An extremely important difference between a live meeting and an archived one is that the live meeting is a place of dynamic learning among peers, while the virtual meeting or archive is a place of static learning for an individual. This means that it is imperative your captured content is created in a format which can flow into the widest array of devices and playback methods possible. You simply have to cater to the personal preferences and needs of the individual when you are trying to foster static learning with a successful outcome. People want to use the tool, device, and media format that they are the most comfortable with.

Consumer devices range from computers to iPads to smart phones. Some devices, especially those by Apple, are limited to very specific video and media types that will function correctly for playback. Simply getting content into formats that will work well on these devices is a job by itself, let alone capturing it in the first place. If you want to scare yourself with technical considerations for a device, check out this page for example.

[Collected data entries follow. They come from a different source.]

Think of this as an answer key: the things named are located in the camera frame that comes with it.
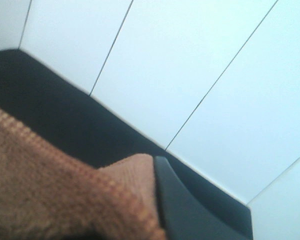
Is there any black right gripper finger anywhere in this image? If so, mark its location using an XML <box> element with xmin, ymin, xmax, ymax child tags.
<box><xmin>153</xmin><ymin>156</ymin><xmax>246</xmax><ymax>240</ymax></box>

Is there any brown microfibre towel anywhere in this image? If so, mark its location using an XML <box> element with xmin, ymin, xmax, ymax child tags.
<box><xmin>0</xmin><ymin>108</ymin><xmax>167</xmax><ymax>240</ymax></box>

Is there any dark grey table mat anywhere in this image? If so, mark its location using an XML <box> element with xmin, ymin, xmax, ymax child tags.
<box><xmin>0</xmin><ymin>49</ymin><xmax>253</xmax><ymax>240</ymax></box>

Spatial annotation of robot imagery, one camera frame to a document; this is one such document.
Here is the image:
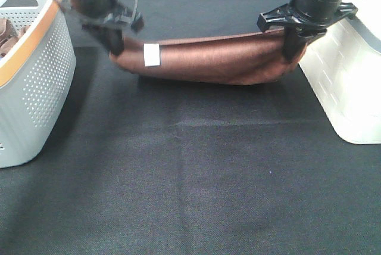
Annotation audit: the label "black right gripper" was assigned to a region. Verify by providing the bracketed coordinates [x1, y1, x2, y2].
[257, 2, 358, 61]

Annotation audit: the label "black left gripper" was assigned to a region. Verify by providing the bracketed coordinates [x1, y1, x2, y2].
[68, 0, 144, 56]

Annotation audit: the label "brown microfibre towel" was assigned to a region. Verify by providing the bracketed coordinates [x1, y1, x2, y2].
[110, 30, 307, 85]

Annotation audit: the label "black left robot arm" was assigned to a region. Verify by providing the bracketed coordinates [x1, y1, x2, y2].
[64, 0, 143, 55]

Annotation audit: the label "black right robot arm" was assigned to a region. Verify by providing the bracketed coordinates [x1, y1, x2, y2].
[257, 0, 358, 61]

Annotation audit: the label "white plastic storage bin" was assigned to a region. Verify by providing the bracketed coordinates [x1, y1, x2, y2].
[299, 20, 380, 144]

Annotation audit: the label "grey perforated laundry basket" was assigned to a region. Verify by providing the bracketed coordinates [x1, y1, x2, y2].
[1, 0, 76, 168]

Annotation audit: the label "brown towels inside basket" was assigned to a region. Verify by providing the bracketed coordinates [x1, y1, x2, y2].
[1, 18, 30, 59]

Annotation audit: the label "black fabric table cloth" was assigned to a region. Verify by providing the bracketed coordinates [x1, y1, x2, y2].
[1, 16, 380, 254]

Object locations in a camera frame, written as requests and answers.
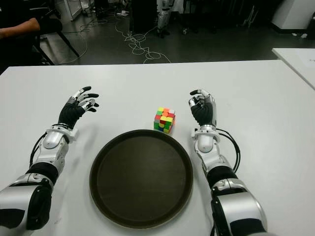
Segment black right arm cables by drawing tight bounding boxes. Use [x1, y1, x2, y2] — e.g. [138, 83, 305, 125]
[216, 127, 241, 173]

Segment white side table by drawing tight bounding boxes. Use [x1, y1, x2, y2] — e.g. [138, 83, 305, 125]
[272, 48, 315, 90]

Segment right robot hand black silver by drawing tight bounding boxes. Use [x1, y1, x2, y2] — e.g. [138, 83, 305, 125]
[188, 88, 218, 127]

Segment person's bare forearm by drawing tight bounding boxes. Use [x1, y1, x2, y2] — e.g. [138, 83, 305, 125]
[0, 18, 41, 39]

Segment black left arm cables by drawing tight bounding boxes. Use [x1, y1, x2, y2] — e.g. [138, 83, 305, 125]
[29, 132, 47, 170]

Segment white glass display cabinet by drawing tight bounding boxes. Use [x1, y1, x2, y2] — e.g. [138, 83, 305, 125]
[54, 0, 83, 22]

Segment thin white floor cable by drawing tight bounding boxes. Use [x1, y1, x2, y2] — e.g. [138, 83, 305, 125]
[65, 18, 99, 62]

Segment multicoloured Rubik's cube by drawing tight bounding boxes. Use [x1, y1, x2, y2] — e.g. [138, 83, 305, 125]
[153, 106, 177, 135]

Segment dark brown round plate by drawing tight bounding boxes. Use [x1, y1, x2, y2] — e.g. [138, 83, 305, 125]
[89, 129, 194, 223]

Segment black pillar cabinet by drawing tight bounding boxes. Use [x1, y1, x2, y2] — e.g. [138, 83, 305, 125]
[131, 0, 158, 32]

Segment white humanoid robot legs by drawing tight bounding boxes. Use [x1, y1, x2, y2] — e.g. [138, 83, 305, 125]
[157, 0, 172, 38]

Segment black chair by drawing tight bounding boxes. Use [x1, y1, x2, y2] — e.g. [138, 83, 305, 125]
[31, 17, 81, 66]

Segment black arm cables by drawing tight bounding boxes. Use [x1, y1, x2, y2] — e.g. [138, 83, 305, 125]
[216, 127, 241, 173]
[29, 132, 47, 170]

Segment white cabinet with black base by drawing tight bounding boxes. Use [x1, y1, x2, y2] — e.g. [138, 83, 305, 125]
[270, 0, 315, 31]

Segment tangled white floor cable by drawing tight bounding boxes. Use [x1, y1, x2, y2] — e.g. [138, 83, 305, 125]
[114, 18, 173, 64]

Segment left robot hand black silver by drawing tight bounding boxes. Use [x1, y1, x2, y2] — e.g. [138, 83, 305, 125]
[58, 86, 100, 129]

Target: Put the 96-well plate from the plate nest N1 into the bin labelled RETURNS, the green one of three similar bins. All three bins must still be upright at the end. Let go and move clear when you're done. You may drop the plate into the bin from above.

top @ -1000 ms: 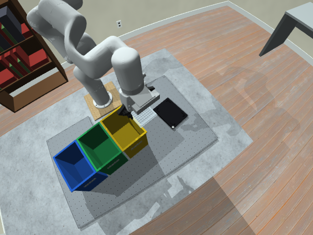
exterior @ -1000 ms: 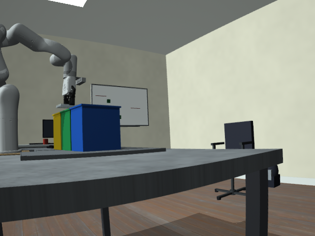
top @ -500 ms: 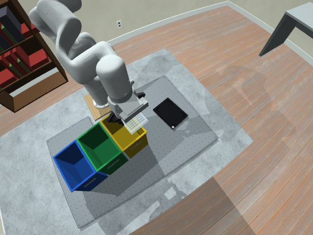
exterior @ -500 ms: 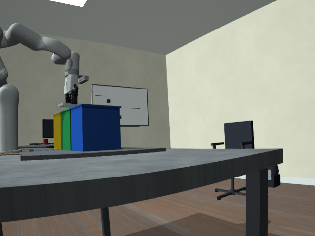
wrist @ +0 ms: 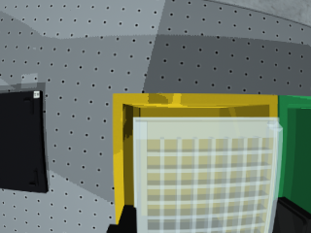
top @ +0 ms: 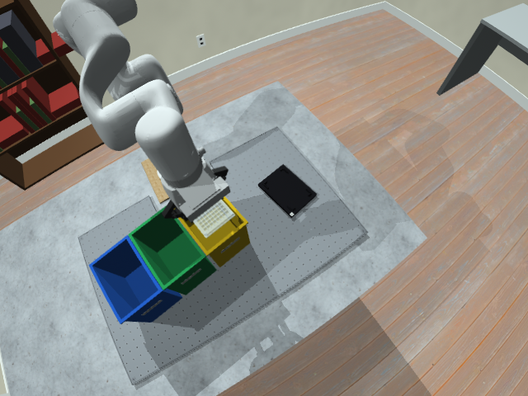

With Capture by OASIS, you can be assured that your content will be natively captured in a format that is ready for conversion to all of the specific devices and formats that you'd like to offer to your attendees. With OASIS Digital Media, eBooks may be created that will look and behave correctly whether your attendees' eReaders are Kindles or Nooks. It's not a simple piece of technology by any stretch, but OASIS is committed to offering your content on the widest array of consumer devices possible. Put simply, OASIS believes that this is necessary for self-learning and remote content usage.

Well archived content holds almost infinite value. Archiving allows international members that can not attend an event to still be exposed to, and benefit from, all the knowledge presented at a given meeting.

Providing year-round, global access to event knowledge represents a powerful means of experience marketing for an association, which helps create or increase brand awareness and loyalty.

By capturing and disseminating their event knowledge, associations get far more mileage out of their conference programming—and subtly promote those conferences by giving web viewers a taste of what they might have missed. It is not a stretch to say that your association's own "legacy" content can even serve as a recruiting vehicle for new membership if delivered correctly. When your content works this hard for you, it is easy to see why OASIS remains committed to allowing content to be discovered by as wide and vast of an audience as possible.